Hard frost, as they say—but up close, it’s spikes and needles. As if in the absence of snow the ground grows its own fur against the cold.
2012
1/10/2012
My brother’s gray truck parked out front makes the house seem diminished and sad, like a boat stranded miles from the sea.
1/9/2012
A call half-cackle, half-whinny: red-bellied woodpecker. I spot him in the sunlit crown of a locust, round red head beside a hole.
1/8/2012
A wren sits grooming itself in the sun on the peak of the springhouse roof, fluffing out its breast feathers, probing under its wings.
1/7/2012
If I hold my head perfectly still, I can watch the sun move through the winter woods, climbing from limb to limb toward the untrammeled sky.
1/6/2012
Clear sky, bright sun, and the temperature well above freezing.

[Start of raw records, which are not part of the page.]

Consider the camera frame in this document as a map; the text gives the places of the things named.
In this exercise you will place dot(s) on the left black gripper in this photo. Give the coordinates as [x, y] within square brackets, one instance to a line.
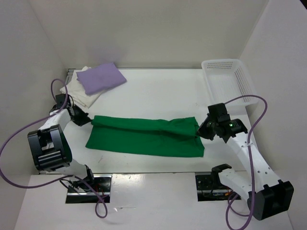
[84, 119]

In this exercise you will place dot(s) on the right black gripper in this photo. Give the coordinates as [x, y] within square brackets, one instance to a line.
[202, 131]

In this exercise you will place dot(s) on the white t shirt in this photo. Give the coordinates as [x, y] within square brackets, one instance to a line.
[77, 91]

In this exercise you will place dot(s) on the green t shirt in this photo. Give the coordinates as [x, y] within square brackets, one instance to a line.
[165, 138]

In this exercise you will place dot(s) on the purple t shirt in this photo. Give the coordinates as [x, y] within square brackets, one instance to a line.
[103, 77]

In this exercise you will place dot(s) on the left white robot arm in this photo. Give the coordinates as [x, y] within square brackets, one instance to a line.
[49, 147]

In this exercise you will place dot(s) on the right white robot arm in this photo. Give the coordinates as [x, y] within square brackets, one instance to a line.
[265, 193]

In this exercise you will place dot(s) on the white plastic basket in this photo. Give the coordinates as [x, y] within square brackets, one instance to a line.
[227, 79]

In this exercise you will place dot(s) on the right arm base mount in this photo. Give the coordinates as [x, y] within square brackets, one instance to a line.
[208, 191]

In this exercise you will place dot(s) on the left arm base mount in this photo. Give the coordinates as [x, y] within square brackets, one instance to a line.
[79, 193]

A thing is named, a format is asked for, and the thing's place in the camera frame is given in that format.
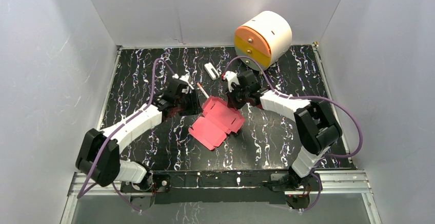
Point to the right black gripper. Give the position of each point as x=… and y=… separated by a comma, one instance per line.
x=231, y=103

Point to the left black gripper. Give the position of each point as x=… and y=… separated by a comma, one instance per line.
x=190, y=101

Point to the pink paper box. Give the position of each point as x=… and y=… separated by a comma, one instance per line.
x=216, y=123

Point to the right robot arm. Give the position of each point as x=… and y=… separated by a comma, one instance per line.
x=315, y=122

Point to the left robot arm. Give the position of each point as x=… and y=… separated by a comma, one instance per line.
x=100, y=152

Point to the orange capped white marker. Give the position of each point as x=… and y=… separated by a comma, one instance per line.
x=202, y=90

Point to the white rectangular clip block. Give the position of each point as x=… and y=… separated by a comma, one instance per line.
x=212, y=71

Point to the round white drawer cabinet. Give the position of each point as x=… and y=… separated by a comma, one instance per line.
x=262, y=40

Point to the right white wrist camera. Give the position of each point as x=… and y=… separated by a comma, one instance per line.
x=231, y=78

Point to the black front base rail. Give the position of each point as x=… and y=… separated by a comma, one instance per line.
x=222, y=186

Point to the aluminium frame rail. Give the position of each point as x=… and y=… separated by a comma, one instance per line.
x=327, y=181

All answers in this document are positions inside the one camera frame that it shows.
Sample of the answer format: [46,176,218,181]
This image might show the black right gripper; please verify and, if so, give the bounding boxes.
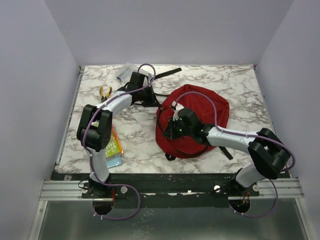
[162,116,193,141]

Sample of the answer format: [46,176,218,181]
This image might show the red backpack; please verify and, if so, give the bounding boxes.
[155,84,230,161]

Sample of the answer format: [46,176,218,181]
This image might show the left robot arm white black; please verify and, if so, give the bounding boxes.
[76,71,157,198]

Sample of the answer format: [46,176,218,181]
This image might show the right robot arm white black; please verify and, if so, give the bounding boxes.
[162,107,293,196]

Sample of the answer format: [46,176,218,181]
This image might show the clear plastic organizer box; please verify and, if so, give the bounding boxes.
[115,62,139,83]

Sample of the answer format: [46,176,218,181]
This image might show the yellow black pliers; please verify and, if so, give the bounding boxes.
[99,85,113,103]

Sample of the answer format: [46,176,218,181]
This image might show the light blue notebook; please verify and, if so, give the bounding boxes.
[106,155,123,169]

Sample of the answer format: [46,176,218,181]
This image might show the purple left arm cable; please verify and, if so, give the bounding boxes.
[82,63,157,221]

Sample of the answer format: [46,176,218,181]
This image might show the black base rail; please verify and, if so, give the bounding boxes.
[50,172,260,209]

A crow’s shadow scuds over what’s left of the snow like a dark promise.
1/5/2012
A steady hum of traffic from over the ridge spoils the pre-dawn quiet, just as the snow on the ground sullies the darkness.
1/4/2012
Bitter cold. An hour before dawn, something crunches briefly in the brush and is still, as if turning over in its sleep.
1/3/2012
Finally, a good facsimile of a winter morning: enough snow to cover the grass, and on the window a tangle of stitches etched in frost.
1/2/2012
First snow of the new year: thin as the flaking whitewash on the old springhouse. Two hikers and a dog each wear vests of safety orange.